Comparison of prompts for secure code
Bachelors Thesis
Which LLM prompts generate secure code
Required Work:
– Literature review of prompts for secure code
– Test setup : select 5-15 different prompts for testing, Selection of larger testset (based on literature review or benchmarks), with justification, selection of models to test and where to get GPUs
– Write a code extractor or other way to eliminate the problems with LLM-as-judge inaccuracy
– Run tests, include analysis of variance and report findings
Measurement of secure code : Inspect AI contribution
Bachelors Thesis
Create a secure code measurement function to contribute to the Inspect Open Source code repo.
– Review alternatives to measuring security of code (static and dynamic analysis, code complexity checks, etc), and choose a few that make sense.
– Test setup: You may want to create a test setup that allows you to execute the code. Perhaps containers for each code test? Part of the work is deciding and setting it up. You will also need a testset.
– Write code to summarize the results from both alternatives and LLM-as-judge. Decide what metric will be used.

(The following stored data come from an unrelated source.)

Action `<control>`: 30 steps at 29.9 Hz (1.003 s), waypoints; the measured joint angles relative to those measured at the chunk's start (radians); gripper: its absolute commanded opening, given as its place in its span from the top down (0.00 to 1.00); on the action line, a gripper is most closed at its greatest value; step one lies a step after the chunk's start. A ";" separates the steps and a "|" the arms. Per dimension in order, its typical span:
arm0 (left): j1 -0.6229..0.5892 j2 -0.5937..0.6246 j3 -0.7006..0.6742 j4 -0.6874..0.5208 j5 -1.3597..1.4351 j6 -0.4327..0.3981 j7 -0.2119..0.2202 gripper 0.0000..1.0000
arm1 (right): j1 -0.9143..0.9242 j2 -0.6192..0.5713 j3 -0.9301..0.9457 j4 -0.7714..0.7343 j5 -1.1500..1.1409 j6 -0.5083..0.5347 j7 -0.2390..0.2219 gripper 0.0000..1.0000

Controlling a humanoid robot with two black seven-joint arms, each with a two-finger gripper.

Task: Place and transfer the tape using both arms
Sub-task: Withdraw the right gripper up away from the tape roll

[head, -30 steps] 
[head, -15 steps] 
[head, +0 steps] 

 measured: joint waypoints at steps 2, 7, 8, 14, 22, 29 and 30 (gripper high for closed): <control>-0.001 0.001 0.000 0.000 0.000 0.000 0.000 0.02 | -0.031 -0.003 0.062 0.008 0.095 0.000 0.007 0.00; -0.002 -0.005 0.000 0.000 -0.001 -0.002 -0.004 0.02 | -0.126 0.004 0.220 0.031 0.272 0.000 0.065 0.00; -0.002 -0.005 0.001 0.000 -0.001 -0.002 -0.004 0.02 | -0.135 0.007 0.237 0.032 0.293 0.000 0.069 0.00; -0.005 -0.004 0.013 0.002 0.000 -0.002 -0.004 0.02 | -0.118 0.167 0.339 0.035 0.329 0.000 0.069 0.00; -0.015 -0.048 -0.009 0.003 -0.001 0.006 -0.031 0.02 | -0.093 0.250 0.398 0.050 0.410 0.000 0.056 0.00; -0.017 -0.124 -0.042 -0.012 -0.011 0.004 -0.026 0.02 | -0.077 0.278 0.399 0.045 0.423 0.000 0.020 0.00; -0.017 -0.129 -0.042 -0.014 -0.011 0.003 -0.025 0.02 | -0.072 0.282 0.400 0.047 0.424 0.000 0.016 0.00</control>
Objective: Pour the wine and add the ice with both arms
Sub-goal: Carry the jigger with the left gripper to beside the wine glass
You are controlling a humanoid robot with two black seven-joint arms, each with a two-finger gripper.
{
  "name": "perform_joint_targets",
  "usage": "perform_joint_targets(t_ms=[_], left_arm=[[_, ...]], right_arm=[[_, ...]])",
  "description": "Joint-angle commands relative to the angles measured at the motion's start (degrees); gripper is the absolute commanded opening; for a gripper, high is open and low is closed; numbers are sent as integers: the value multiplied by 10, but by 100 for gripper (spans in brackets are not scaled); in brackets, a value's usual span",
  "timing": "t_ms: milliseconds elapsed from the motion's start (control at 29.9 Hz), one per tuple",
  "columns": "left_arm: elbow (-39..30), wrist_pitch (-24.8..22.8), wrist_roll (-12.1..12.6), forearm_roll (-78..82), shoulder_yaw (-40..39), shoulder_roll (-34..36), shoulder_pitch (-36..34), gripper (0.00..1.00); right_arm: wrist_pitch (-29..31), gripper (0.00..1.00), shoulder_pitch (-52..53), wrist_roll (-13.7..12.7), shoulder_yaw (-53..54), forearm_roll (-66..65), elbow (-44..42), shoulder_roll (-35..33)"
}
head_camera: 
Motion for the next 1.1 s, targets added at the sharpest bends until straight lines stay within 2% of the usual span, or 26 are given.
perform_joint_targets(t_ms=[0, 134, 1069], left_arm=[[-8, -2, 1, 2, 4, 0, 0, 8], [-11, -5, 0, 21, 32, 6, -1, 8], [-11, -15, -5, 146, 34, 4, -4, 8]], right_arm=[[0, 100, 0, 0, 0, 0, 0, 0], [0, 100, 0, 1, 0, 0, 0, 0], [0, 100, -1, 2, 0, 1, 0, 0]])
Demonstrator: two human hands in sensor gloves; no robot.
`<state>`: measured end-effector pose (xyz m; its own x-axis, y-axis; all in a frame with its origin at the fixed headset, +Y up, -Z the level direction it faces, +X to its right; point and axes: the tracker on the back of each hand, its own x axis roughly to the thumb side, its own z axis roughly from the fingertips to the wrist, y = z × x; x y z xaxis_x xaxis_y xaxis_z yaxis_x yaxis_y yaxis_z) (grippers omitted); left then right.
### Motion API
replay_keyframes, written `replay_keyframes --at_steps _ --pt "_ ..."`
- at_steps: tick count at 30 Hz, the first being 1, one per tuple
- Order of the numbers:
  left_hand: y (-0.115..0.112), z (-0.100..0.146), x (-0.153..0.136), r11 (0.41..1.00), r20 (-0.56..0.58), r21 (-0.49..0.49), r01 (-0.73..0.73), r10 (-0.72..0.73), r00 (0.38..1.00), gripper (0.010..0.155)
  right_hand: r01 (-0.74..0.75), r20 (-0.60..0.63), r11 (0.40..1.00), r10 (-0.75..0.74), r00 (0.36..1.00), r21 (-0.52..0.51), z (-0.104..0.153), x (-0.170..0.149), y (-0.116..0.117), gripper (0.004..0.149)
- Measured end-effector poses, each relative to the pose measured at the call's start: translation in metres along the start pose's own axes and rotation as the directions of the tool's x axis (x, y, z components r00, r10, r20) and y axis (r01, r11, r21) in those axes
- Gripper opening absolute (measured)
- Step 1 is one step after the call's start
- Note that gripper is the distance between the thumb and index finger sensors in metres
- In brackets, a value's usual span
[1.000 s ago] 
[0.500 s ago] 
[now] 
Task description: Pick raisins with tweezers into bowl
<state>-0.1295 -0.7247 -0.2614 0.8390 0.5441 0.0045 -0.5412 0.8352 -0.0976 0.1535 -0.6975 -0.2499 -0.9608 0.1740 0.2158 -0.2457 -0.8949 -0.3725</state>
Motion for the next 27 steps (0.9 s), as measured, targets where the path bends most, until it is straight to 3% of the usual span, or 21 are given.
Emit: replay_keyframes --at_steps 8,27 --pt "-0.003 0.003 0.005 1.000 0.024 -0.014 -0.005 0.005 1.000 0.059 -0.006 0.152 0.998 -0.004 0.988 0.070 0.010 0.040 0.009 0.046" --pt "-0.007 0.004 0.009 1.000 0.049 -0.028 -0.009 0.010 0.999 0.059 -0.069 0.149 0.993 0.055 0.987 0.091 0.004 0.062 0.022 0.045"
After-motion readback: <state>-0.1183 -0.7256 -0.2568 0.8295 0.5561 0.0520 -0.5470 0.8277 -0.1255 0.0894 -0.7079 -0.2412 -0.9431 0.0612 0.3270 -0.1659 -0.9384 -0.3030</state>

– Run multiple tests with the new setup and summarize the results.”
AI red teaming with low resource languages
Bachelors Thesis
AI red teaming with low-resource languages. The goal is to understand whether LLMs are easier to attack if different human languages are used. The requirements for this project are
1. Attempt to attack a LLM with adversarial prompts. Create a set of prompts or conversations that have previously been shown to successfully attack a LLM. Part of this work includes defining what “”success”” means. Part of this work includes deciding what to attack.
2. Automate the test using an open-source framework such as Inspect AI or PyRIT. You will do this in python. You may need to request GPUs from our department or to find another solution to run the tests.
3. Translate the prompts into 3-5 non-English langauges, and measure the success rate of the adversarial prompts in different languages. Languages should range from “”high-resource”” to “”low-resource”” languages.
4. Statistical analysis on the results. How many times do you need to run the tests? How many prompts do you need. You may need to modify your test setup to get more deterministic results.
5. Think about the results: did low-resource languages impact the security of the results?”